Freedom from fear is listed as a fundamental human right according to The Universal Declaration of Human Rights, adopted in 1948. On January 6, 1941, United States President Franklin D. Roosevelt called it one of the "Four Freedoms" at his State of the Union, which was afterwards therefore referred to as the "Four Freedoms speech". These ideas of fear stem back to what people see as a threat to themselves which can range from terrorism to political tension. By acknowledging the current threats to a way of life there will be constant shifts to determine what warrants action. This can be seen through both traditional security and through the evolution of human security. By understanding fear in this context, there certainly would be opportunity to suppress and exacerbate the impacts on populations.

==Origins==
In his speech, President Franklin D. Roosevelt formulated freedom from fear as follows:

"The fourth is freedom from fear, which, translated into world terms, means a world-wide reduction of armaments to such a point and in such a thorough fashion that no nation will be in a position to commit an act of physical aggression against any neighbor—anywhere in the world."

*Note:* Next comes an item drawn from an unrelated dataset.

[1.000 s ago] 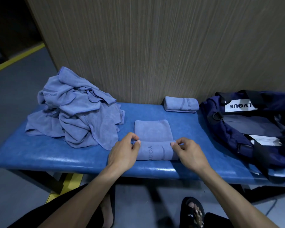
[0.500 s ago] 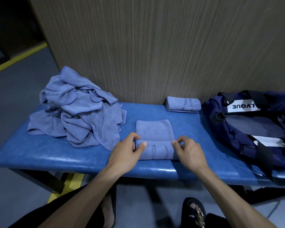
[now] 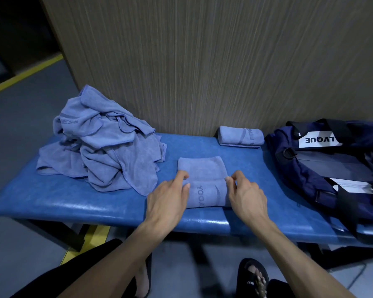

The four freedoms of Roosevelt formed an important pillar of the Universal Declaration of Human Rights that were adopted on December 10, 1948, by the United Nations General Assembly. The freedom from fear is mentioned in the preamble of the Declaration. In the United States, Roosevelt's successor, Harry Truman, invoked the "freedom from fear" for all Americans to promote civil rights protections and decry discriminatory violence. The idea of freedom from fear would be put into practice, as seen in case law, and is motivated by societal and global changes.

==Inspiration==
In 1943, painter Norman Rockwell created Freedom from Fear, in his series of four paintings called Four Freedoms.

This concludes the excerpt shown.